February 08, 2008
New Microscopy Technique Transforms Millions of Points of Light into Detailed 3-D Images
Recent advances in fluorescence microscopy have enabled scientists to see inside cells with far better clarity than traditional optical imaging techniques, which are limited by the wavelength of light. Now, Howard Hughes Medical Institute (HHMI) researchers have added a whole new dimension to that newfound clarity.
In the February 8, 2008, issue of the journal Science, HHMI investigator Xiaowei Zhuang and colleagues at Harvard University announce an advance that allows researchers to examine the complete three-dimensional morphology of many of the tiniest structures of cells. The new technique is an expansion of a method Zhuang's team first developed in 2006 to enable super-resolution imaging - 10 times better than what is attainable with conventional light microscopy - in two dimensions. Bo Huang, a postdoctoral researcher in Zhuang's lab, is the first author of the paper.
“Chances are, any imaging center with a fluorescence microscope setup can use it for this method with just little bit of modification.”
In 2006, Zhuang and colleagues developed stochastic optical reconstruction microscopy (STORM), a super-resolution technique that uses fluorescing probes that can be turned on and off to let researchers zero in some of the finest details of cellular structures. Other methods of super-resolution imaging include photoactivated localization microscopy (PALM), developed in 2006 by Eric Betzig and Harald Hess, scientists at HHMI's Janelia Farm Research Campus and by Samuel Hess at the University of Maine; stimulated emission depletion (STED) by Stefan Hell at Max Planck Institute; and saturated structured illumination microscopy (SSIM) by Mats Gustafsson at the University of California, San Francisco.
|Microtubules in 3D|
A three-dimensional view of microtubules, as imaged with 3D-STORM.
Credit: Bo Huang
|Three-Dimensional Super-Resolution Imaging with STORM|
Compare views of microtubules and clathrin-coated pits as imaged by conventional fluorescence microscopy and STORM.
Credit: Jennifer Michalowski and Benjamin Lester
To create an image with STORM, researchers label the molecules they want to study with fluorescent probes, and then use a burst of light to activate the fluorescence in a small percentage of labeled molecules. The microscope captures an image of the fluorescing probes. The technique is designed to activate a sufficiently low percentage of the probes to allow the image of each fluorescing molecule to be seen separately. This allows the molecules to be localized individually. The process is repeated many times, capturing a different subset of molecules with each iteration. A final compilation of the images shows each molecule in its precise location in the cell with nanometer accuracy.
With a two-dimensional resolution of 20-30 nanometers - about 2,000 times smaller than the diameter of an average cell - STORM allows researchers to look inside cells and discern between molecules that are so close together that, using conventional light microscopy, they would appear as one. But as good as STORM is, Zhuang explained, some important information was still missing. “We keep running into people asking: `What if these two things that you say are close are not that close in the depth dimension?'” she said.

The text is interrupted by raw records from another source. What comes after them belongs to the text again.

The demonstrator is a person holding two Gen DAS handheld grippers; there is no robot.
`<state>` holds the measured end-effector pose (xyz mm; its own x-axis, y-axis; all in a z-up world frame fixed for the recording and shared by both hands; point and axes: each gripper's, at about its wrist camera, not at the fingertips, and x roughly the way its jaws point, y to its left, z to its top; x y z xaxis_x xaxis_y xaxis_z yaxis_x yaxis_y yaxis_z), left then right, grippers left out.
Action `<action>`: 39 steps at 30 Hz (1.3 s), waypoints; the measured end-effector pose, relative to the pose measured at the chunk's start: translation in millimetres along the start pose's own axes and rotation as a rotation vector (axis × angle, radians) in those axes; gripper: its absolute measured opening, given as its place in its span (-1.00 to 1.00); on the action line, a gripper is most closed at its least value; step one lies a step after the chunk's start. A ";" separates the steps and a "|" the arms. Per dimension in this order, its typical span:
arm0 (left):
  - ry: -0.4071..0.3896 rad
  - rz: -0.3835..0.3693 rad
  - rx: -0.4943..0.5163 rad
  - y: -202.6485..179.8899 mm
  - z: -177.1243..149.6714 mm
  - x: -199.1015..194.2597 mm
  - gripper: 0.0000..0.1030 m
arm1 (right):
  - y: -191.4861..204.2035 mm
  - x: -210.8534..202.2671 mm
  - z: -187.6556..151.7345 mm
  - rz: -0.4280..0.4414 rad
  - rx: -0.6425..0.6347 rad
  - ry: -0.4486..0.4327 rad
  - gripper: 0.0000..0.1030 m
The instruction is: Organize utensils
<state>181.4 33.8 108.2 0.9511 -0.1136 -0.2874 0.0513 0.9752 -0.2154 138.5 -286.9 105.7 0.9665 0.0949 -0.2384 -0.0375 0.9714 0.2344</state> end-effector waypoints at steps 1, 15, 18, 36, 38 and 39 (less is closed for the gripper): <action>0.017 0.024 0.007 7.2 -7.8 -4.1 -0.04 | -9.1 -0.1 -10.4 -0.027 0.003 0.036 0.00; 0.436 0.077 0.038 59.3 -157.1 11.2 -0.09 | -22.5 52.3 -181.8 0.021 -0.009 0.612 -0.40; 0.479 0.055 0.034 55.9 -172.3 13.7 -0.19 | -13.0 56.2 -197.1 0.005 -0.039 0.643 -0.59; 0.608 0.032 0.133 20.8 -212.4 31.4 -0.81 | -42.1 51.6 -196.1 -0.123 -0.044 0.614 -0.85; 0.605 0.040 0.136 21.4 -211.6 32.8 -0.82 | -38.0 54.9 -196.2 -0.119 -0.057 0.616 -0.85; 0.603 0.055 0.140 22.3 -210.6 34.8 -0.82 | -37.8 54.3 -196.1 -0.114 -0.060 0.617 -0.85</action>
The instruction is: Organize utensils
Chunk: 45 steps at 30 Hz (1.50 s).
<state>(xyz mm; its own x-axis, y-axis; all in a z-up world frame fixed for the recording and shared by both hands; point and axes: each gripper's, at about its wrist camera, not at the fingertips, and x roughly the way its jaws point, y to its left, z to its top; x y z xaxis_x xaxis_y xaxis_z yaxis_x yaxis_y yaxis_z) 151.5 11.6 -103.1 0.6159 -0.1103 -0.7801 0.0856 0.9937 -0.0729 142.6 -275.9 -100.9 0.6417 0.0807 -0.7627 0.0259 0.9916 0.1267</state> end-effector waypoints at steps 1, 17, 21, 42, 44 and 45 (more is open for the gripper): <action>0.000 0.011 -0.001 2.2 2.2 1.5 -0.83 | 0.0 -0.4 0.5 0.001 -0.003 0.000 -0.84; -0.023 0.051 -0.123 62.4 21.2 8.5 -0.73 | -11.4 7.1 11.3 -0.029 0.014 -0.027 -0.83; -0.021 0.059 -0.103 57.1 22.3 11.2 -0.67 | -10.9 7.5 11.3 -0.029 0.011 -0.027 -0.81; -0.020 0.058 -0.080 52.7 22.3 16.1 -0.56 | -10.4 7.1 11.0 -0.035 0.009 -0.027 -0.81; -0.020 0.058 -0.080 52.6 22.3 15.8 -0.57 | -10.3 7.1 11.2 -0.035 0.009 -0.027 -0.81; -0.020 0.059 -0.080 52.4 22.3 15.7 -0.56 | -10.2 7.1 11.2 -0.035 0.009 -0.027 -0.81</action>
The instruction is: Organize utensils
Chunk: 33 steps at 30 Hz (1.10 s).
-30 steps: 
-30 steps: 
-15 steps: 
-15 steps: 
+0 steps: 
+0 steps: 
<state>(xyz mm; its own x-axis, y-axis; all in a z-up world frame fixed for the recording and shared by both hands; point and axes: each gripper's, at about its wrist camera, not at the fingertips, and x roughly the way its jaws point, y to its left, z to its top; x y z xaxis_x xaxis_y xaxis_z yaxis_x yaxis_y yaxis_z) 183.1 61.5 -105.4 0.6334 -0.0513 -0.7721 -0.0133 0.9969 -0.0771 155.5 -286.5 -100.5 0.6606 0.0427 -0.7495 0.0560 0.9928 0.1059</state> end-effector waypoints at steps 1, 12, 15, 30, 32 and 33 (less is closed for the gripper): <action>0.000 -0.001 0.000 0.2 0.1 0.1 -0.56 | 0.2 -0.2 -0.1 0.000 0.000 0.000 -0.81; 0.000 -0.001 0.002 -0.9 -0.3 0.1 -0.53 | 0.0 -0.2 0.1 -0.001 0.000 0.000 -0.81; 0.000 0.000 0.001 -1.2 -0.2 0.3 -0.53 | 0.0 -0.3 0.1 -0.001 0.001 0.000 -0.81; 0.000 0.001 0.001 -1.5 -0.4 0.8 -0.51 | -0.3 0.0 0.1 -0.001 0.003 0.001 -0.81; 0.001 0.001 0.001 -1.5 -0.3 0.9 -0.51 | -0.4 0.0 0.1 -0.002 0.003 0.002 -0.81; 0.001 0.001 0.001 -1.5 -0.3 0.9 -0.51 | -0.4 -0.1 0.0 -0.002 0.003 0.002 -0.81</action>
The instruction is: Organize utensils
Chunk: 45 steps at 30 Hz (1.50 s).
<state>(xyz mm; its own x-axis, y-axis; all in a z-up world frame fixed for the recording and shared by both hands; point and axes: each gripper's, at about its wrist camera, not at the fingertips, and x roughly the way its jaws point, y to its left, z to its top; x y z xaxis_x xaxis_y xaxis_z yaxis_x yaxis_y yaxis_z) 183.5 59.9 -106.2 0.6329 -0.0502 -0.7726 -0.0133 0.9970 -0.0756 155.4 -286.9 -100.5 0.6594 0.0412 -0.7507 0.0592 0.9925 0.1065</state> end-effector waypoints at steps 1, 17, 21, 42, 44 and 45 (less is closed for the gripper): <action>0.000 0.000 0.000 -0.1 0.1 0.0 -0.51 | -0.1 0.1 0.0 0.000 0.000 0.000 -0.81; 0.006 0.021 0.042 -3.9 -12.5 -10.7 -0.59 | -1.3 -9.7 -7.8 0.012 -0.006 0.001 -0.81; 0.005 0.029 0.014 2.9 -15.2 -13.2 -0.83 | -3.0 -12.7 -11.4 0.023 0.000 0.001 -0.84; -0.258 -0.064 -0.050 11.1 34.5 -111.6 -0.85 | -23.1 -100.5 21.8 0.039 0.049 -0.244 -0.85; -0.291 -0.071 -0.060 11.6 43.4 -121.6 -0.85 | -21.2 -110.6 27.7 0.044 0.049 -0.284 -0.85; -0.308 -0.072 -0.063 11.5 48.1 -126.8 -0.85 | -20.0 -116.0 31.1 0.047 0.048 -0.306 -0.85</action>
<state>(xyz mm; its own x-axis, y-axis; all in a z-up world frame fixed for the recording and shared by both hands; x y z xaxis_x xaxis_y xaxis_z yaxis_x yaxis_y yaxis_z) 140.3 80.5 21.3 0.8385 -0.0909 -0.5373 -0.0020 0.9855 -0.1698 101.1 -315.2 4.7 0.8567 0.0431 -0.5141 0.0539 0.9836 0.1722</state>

So the team set out to demonstrate that STORM can achieve super-resolution in all three dimensions. Zhuang explained that when the images of individual molecules are collected to generate a two-dimensional STORM image, those images also contain information that reveals the molecules' positions in the third dimension. “The center position of the image gives you x and y, and the shape of the image tells you where in the z dimension it is,” she said. At a specific depth, a fluorescing molecule will appear round through the microscope. Zhuang and her colleagues inserted a cylindrical lens into the imaging path of the microscope, so that above and below that point, the circle distorts, becoming more and more elliptical in shape as the distance increases.
Zhuang says the instrumentation needed for 3D STORM is readily available. “Chances are, any imaging center with a fluorescence microscope setup can use it for this method with just little bit of modification.” The data analysis needed to generate an image, however, is more complex. A complete STORM image is actually the compilation of millions of points, representing the positions of the molecules of interest, each of which must be precisely localized in three dimensions. Zhuang and her colleagues are continually refining the complicated algorithms they developed for this data analysis, but hope to eventually develop user-friendly software that will make 3D STORM readily accessible to other researchers.
The addition of the third dimension of super-resolution is one of a series of improvements to the original STORM technique, Zhuang said. In 2007, her group introduced new fluorescent labels that are compatible with STORM imaging, enabling researchers to track different types of proteins at the same time using multi-color imaging. Next, she says, she and her colleagues will work to speed up the imaging process. Currently, collecting the data to create a STORM image can take tens of seconds to minutes, which is too long to catch most of the cell's dynamic processes in action, but Zhuang is optimistic that they can improve this substantially.